Materials and methods
Materials
DNA restriction enzymes (NdeI and
XhoI), T4 DNA ligase, and Tag DNA polymerase were obtained
from NEB (New England Biolabs, Ipswich, MA, USA). IPTG, urea,
imidazole and DTT were purchased from Sigma (St. Louis, MO, USA).
E. coli BL21 (DE3) cells and plasmid pET vectors were
obtained from Novagen. A Superdex 200 gel filtration column was
purchased from GE Healthcare. Inhibitor cocktail was acquired from
Roche Diagnostics (Indianapolis, IN, USA). All concentrators were
obtained from Millipore (Billerica, MA, USA).

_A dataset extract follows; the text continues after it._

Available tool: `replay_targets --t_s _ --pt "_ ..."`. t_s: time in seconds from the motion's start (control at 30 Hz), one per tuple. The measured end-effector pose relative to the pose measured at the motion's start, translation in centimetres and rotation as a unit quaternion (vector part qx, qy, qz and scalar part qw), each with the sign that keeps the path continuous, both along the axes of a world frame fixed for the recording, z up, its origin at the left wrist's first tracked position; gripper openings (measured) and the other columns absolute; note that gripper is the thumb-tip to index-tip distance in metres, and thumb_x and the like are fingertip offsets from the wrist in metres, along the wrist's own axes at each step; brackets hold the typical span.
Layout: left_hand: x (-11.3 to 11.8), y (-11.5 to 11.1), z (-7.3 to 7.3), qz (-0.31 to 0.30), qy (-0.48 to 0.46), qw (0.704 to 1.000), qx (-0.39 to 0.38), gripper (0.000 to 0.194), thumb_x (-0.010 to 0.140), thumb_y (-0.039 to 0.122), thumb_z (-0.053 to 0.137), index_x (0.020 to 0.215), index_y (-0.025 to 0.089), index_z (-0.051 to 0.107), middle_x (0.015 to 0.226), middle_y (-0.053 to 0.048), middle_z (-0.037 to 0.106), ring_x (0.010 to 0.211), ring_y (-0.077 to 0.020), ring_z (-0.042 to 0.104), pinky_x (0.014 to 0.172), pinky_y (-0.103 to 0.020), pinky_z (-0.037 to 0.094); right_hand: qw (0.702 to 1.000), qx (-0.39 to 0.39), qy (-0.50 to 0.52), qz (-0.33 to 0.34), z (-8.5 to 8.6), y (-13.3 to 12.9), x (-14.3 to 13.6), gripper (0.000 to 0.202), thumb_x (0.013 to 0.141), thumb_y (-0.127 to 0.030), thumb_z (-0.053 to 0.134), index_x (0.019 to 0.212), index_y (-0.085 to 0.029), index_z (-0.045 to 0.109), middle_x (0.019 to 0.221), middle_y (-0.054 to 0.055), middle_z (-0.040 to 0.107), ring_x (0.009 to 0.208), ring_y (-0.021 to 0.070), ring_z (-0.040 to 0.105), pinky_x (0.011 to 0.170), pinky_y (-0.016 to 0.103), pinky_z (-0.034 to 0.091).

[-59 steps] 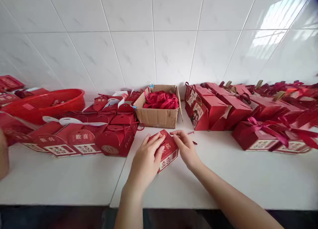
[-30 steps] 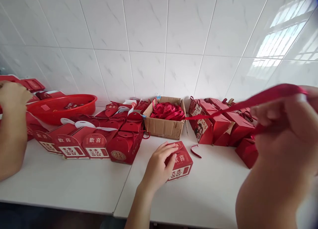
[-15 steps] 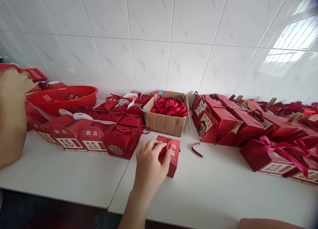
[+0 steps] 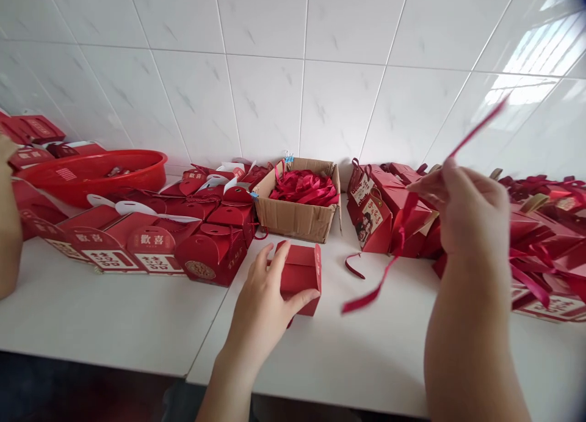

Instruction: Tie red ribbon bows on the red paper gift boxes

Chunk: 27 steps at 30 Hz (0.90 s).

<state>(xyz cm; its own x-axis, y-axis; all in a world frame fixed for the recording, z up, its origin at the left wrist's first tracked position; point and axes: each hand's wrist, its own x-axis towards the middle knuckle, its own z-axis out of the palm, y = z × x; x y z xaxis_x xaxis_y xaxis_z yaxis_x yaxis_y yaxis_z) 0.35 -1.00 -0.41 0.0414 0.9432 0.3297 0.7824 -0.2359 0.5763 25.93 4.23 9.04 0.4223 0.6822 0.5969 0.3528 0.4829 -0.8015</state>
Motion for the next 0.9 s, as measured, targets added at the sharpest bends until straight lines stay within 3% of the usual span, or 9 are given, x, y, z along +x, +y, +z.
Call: replay_targets --t_s 0.1,0.23,0.37,0.47,0.53,0.63,0.7,0.9 --pt "0.2 -0.2 -0.2 0.029 -0.006 1.000 -0.008 0.073 0.079 0.058 0.058 0.141 0.028 0.033 0.142 -0.015 0.037 0.130 -0.0368 0.039 0.094 -0.051 0.047 0.999 -0.032 0.040 -0.002 -0.1 1.1 -0.1 0.032 0.084 -0.038 0.061 0.060 -0.017 0.063 0.058 0.003 0.060 0.058 0.0136 0.057 0.066 0.031 0.048" --pt "0.3 -0.5 0.5 0.034 -0.023 0.997 0.064 0.074 0.079 0.061 0.055 0.139 0.022 0.035 0.140 -0.019 0.038 0.132 -0.0370 0.035 0.100 -0.055 0.040 0.989 -0.096 -0.080 0.074 0.3 0.9 -0.6 0.039 0.087 -0.045 0.055 0.060 -0.017 0.059 0.057 0.000 0.055 0.056 0.0113 0.051 0.059 0.027 0.042" --pt "0.6 0.3 3.1 -0.011 -0.050 0.996 0.072 0.056 0.085 0.056 0.051 0.131 0.024 0.045 0.137 -0.014 0.045 0.131 -0.0320 0.037 0.103 -0.050 0.037 0.931 -0.146 -0.240 0.235 0.6 -0.6 -1.8 0.042 0.088 -0.050 0.052 0.061 -0.018 0.053 0.060 -0.002 0.042 0.052 0.0097 0.037 0.048 0.025 0.031" --pt "0.8 1.4 5.3 -0.070 -0.085 0.992 0.060 0.047 0.090 0.053 0.044 0.128 0.026 0.048 0.132 -0.009 0.051 0.127 -0.0271 0.043 0.103 -0.043 0.037 0.890 -0.148 -0.310 0.299 0.5 -1.2 -3.0 0.036 0.086 -0.049 0.056 0.066 -0.019 0.060 0.072 0.000 0.044 0.061 0.0119 0.043 0.054 0.025 0.038" --pt "0.8 2.1 6.1 -0.087 -0.131 0.987 0.038 0.038 0.091 0.053 0.042 0.112 0.025 0.057 0.116 -0.006 0.060 0.113 -0.0237 0.053 0.092 -0.035 0.045 0.869 -0.157 -0.331 0.333 0.4 -1.3 -3.5 0.029 0.086 -0.047 0.058 0.074 -0.022 0.067 0.079 0.002 0.047 0.067 0.0135 0.048 0.060 0.026 0.043" --pt "0.4 2.6 6.2 -0.123 -0.210 0.970 -0.028 0.032 0.091 0.050 0.045 0.084 0.021 0.058 0.080 0.000 0.059 0.078 -0.0151 0.058 0.067 -0.024 0.047 0.840 -0.174 -0.353 0.374 0.2 -1.2 -4.0 0.026 0.087 -0.043 0.056 0.075 -0.023 0.069 0.086 0.003 0.052 0.072 0.0145 0.052 0.064 0.027 0.046" --pt "0.1 2.6 5.7 -0.145 -0.255 0.954 -0.054 0.028 0.090 0.046 0.048 0.081 0.021 0.057 0.068 0.002 0.052 0.066 -0.0124 0.054 0.061 -0.022 0.044 0.821 -0.185 -0.365 0.397 0.1 -1.1 -4.1 0.025 0.087 -0.041 0.057 0.075 -0.022 0.068 0.088 0.004 0.056 0.072 0.0148 0.054 0.064 0.028 0.047" --pt "0.1 2.3 5.1 -0.151 -0.247 0.956 0.045 0.017 0.086 0.031 0.057 0.074 0.020 0.061 0.095 -0.002 0.064 0.095 -0.0170 0.058 0.084 -0.026 0.046 0.805 -0.217 -0.283 0.474 -0.1 -0.5 -5.9 0.022 0.084 -0.040 0.061 0.091 -0.020 0.064 0.079 0.000 0.059 0.060 0.0099 0.052 0.054 0.022 0.044"
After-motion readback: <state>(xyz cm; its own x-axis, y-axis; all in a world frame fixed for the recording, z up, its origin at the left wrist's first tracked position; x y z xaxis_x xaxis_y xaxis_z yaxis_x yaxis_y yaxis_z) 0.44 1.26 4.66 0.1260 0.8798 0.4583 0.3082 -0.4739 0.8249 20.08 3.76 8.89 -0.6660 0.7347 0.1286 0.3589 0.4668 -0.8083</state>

Expression of CARMA1 CARD and BCL10 CARD
in E. coli
The cDNA of full length mouse CARMA1 (1–1155 amino
acids) and BCL10 (1–233 amino acids) were used as templates for
PCR, while plasmid vectors pET26b and pET28a were used to add a
hexahistidine (6-His) tag to the C-terminus and the N and
C-terminus, respectively, for affinity purification. The CARD
domain of mouse CARMA1 coding for 1(Met)-109(Lys) was cloned into
pET 28a, resulting in pET (6His-CARMA1 CARD-6His). Additionally,
the CARD domain of BCL10 coding for 1(Met)-93(Asn) was cloned into
pET 26b, resulting in pET (BCL10 CARD-6His). The expression methods
for two proteins were the same as previously described (20). A brief summary of these methods is
presented below.
Each clone was streaked onto Lysogeny broth (LB)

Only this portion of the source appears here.